Gåte’s Jack Coetzee Draws Inspiration From Winter For His Seasonal Menu
18:22:00For the ultimate in fine dining this Winter let Gåte’s Head Chef, Jack Coetzee, transport your senses to new dimensions with his recently launched seasonal menu.
Continuing his journey of farm to plate philosophy, Jack only uses the finest locally sourced produce, which makes for an unforgettable culinary journey.
This season’s dishes include a visually striking Kingklip skin Ravioli. Instead of using pasta dough, the ravioli is made from the kingklip skin, with a ragout filling of beef and pork cheeks.

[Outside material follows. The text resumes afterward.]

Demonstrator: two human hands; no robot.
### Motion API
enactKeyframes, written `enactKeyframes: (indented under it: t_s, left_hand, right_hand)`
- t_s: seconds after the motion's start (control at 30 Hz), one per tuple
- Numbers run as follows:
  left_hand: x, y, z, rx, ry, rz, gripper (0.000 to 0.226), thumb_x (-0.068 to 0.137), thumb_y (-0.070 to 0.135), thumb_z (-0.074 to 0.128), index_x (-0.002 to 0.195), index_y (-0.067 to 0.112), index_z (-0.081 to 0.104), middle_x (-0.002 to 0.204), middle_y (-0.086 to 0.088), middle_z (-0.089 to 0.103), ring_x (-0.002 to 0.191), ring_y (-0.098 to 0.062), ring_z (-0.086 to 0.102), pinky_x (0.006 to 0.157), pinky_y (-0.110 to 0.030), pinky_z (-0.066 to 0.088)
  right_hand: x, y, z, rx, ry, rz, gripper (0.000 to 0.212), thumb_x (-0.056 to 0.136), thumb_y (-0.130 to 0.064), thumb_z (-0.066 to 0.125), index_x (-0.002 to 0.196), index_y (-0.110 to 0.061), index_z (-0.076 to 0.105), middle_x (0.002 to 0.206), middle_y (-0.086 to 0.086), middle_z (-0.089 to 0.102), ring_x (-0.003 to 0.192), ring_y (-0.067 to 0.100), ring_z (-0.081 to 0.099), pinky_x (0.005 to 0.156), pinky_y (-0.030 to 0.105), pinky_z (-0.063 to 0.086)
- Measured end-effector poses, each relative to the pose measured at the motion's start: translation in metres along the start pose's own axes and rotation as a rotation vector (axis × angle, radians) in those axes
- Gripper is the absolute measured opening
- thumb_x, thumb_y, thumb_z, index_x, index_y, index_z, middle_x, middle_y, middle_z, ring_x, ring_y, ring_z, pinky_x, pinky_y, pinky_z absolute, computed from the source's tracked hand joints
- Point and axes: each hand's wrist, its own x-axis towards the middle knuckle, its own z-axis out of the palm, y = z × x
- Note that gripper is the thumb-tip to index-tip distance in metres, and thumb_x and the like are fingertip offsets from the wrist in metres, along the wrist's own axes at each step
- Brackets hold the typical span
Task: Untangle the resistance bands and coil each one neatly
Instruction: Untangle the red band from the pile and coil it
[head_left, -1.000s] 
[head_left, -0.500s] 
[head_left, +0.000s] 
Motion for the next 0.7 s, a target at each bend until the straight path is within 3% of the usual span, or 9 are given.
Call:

The Quoin Rock Chardonnay 2018 makes for the perfect pairing for the Barley Risotto, which draws inspiration from the Zimbabwean staple dish “muriwo une dovi”, which roughly translates to greens or vegetables with peanut butter. Jack’s interpretation includes the use of kale, and the use of peanut butter, usually roasted peanuts and seasoned with salt, adds depth of taste to this delicious dish.
Conclude your gastronomy experience with the ‘Celebration of the humble pumpkin’, which is not only inspired by the joys of winter, but also showcases the vegetable’s versatility. Served with the Quoin Rock Vine Dried 2019, which complements the flavours beautifully.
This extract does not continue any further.